■ EXERCISE: Where in the data does the word "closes" appear? Find those lines and copy them.

■ ENTRIES SUPPLIED:

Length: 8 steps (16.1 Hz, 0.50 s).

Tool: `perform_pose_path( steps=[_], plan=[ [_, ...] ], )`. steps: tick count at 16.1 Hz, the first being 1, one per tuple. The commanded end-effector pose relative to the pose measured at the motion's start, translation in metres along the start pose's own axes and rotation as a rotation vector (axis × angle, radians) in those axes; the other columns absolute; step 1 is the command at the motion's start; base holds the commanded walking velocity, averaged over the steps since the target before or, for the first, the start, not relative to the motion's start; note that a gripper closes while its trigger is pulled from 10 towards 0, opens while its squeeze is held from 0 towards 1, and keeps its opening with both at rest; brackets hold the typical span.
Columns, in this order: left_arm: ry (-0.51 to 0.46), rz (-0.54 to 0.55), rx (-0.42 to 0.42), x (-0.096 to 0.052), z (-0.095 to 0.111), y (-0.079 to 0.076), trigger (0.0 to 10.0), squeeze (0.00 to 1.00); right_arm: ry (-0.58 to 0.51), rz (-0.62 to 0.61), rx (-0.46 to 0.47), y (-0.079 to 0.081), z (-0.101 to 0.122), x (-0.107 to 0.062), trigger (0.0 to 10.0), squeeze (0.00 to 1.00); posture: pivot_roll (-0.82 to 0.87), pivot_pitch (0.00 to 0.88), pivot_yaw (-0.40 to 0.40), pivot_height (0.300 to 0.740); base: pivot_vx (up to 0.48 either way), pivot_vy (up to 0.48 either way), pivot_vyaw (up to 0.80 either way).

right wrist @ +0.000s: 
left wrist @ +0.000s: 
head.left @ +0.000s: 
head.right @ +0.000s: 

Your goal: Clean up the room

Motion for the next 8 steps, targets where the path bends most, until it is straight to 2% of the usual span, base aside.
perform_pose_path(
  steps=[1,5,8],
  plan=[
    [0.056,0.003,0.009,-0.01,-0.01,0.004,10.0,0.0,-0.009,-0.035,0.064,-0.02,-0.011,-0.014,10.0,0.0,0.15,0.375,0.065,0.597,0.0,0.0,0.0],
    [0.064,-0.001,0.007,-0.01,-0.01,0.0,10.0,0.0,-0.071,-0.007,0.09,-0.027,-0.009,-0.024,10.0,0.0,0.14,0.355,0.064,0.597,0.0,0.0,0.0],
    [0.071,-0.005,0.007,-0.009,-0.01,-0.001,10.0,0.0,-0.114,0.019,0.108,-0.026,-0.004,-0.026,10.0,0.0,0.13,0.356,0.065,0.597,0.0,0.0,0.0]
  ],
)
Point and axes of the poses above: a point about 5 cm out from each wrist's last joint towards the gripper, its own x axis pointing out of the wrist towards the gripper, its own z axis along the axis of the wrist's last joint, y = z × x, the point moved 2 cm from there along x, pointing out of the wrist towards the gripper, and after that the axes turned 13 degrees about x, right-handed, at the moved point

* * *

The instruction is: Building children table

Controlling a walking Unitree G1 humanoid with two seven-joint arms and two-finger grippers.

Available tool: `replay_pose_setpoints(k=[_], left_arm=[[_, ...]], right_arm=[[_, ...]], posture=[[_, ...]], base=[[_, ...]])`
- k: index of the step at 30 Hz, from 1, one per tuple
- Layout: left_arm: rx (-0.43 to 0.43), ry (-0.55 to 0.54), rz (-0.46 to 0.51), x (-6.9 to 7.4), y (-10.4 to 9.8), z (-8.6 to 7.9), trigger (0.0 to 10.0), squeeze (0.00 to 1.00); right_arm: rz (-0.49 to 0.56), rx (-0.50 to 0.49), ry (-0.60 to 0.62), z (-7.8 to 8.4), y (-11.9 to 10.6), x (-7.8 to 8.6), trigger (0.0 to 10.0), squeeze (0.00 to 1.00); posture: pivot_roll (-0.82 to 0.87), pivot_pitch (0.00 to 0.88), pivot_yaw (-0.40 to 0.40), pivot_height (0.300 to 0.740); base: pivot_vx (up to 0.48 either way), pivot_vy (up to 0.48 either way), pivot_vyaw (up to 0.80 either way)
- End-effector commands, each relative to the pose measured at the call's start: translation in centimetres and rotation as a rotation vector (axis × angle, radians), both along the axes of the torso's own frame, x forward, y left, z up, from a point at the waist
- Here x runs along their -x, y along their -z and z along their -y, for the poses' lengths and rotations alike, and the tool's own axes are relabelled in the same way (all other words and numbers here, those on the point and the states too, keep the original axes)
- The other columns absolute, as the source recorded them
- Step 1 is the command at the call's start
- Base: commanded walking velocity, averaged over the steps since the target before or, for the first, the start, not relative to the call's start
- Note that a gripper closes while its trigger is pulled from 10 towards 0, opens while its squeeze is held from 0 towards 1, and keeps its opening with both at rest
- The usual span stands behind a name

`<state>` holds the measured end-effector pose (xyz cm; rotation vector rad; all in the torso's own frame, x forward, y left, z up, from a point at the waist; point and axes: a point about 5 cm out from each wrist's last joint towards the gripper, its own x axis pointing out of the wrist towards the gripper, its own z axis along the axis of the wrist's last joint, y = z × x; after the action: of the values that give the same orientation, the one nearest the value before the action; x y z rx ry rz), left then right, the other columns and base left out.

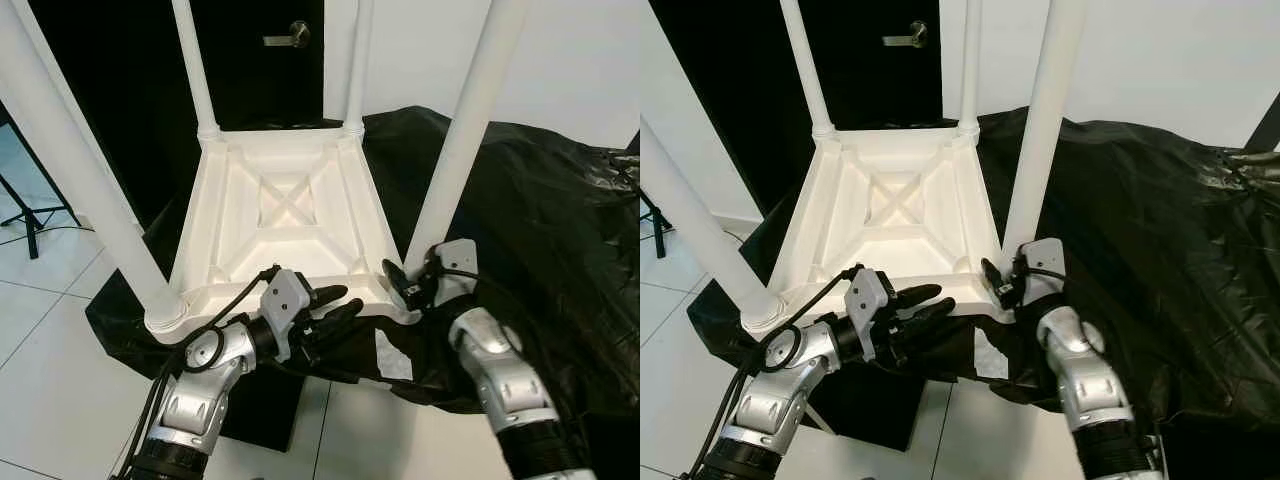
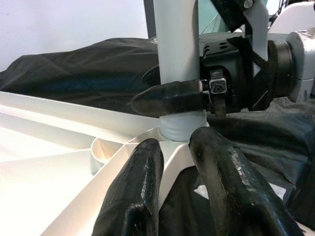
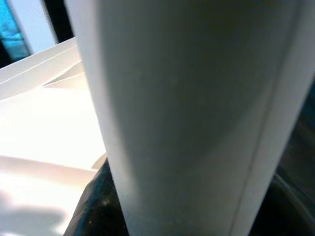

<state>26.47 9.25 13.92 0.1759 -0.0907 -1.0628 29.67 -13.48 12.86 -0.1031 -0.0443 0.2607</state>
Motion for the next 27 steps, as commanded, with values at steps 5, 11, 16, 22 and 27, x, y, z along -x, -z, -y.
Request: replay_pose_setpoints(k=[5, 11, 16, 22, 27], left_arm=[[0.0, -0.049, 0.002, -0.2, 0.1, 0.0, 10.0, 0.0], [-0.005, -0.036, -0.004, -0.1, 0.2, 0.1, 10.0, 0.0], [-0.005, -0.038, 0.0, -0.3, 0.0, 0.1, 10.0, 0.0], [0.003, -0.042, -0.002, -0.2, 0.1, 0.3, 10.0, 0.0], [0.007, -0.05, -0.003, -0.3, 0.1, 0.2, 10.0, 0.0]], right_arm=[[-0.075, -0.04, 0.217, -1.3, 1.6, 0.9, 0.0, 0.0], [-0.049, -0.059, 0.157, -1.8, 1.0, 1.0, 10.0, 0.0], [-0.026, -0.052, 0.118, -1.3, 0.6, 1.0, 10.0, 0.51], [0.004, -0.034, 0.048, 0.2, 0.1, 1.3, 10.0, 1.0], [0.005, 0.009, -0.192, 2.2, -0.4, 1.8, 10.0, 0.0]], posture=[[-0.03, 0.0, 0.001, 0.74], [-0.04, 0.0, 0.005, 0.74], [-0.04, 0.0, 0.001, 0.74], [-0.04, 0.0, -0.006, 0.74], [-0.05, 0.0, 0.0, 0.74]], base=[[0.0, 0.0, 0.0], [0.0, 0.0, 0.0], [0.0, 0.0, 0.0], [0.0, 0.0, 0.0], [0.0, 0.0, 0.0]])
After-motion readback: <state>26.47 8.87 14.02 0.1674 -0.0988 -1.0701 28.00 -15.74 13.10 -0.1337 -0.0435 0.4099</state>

■ TASK ANSWER:
Tool: `perform_pose_path( steps=[_], plan=[ [_, ...] ], )`. steps: tick count at 16.1 Hz, the first being 1, one per tuple. The commanded end-effector pose relative to the pose measured at the motion's start, translation in metres along the start pose's own axes and rotation as a rotation vector (axis × angle, radians) in those axes; the other columns absolute; step 1 is the command at the motion's start; base holds the commanded walking velocity, averaged over the steps since the target before or, for the first, the start, not relative to the motion's start; note that a gripper closes while its trigger is pulled from 10 towards 0, opens while its squeeze is held from 0 towards 1, and keeps its opening with both at rest; brackets hold the typical span.
- Note that a gripper closes while its trigger is pulled from 10 towards 0, opens while its squeeze is held from 0 towards 1, and keeps its opening with both at rest

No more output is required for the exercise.